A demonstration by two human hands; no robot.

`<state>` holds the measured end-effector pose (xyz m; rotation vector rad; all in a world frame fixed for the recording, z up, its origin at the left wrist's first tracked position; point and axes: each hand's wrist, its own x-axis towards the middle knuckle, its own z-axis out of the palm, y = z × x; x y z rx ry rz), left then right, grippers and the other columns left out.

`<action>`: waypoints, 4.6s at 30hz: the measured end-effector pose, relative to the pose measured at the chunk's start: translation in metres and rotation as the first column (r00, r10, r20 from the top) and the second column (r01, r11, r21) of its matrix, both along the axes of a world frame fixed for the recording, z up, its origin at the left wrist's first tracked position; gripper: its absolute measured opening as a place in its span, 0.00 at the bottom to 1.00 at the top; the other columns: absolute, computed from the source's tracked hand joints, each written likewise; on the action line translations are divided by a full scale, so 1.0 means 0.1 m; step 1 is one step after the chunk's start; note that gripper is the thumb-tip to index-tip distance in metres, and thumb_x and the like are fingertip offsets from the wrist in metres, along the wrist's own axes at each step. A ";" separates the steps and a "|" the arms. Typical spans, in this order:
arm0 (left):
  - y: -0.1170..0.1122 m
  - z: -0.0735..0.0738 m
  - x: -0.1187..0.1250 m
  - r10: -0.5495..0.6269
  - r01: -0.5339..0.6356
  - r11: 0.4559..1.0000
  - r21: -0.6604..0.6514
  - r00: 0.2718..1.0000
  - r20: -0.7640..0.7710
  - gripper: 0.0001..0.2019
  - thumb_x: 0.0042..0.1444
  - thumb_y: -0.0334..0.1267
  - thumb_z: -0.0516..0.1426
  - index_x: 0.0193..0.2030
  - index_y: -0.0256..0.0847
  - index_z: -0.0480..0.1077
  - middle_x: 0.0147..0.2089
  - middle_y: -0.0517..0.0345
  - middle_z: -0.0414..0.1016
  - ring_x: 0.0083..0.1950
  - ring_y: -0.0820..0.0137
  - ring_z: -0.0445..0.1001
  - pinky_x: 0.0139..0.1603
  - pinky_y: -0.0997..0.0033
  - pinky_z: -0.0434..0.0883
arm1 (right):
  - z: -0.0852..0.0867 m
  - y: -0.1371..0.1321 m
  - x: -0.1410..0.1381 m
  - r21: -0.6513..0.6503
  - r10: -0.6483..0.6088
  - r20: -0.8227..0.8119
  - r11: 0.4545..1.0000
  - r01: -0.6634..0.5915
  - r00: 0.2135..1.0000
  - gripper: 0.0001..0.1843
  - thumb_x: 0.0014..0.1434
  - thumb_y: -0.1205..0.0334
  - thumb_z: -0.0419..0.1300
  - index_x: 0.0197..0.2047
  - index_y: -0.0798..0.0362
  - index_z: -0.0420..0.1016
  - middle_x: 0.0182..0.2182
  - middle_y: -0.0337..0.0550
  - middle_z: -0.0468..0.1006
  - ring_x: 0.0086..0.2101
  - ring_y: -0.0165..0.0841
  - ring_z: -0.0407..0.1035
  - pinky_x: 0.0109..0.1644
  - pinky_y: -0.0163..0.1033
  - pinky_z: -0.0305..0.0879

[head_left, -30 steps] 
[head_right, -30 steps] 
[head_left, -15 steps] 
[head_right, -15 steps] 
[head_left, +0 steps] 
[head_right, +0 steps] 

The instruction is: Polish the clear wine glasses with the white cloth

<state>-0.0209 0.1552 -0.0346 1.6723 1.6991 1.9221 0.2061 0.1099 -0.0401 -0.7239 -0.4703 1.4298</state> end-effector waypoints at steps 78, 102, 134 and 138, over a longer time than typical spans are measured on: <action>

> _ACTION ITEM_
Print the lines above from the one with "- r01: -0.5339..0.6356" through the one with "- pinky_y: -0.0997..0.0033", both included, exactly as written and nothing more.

> _REPLY TO THE EXERCISE_
  - r01: -0.5339..0.6356
  - r11: 0.4559..1.0000
  - r21: -0.6604..0.6514
  - r00: 0.2718..1.0000
  - r20: -0.7640..0.7710
  - gripper: 0.0001..0.2019
  - thumb_x: 0.0042..0.1444
  - thumb_y: -0.0334..0.1267
  - thumb_z: -0.0516..0.1426
  - index_x: 0.0193..0.2030
  - index_y: -0.0256..0.0847
  - index_z: -0.0480..0.1077
  - middle_x: 0.0147..0.2089
  - middle_y: -0.0517..0.0345
  - middle_z: -0.0414..0.1016
  - ring_x: 0.0083..0.1950
  - ring_y: -0.0820..0.0137
  - ring_z: -0.0445..0.1001
  - pinky_x: 0.0139..0.1603
  - pinky_y: -0.0997..0.0033

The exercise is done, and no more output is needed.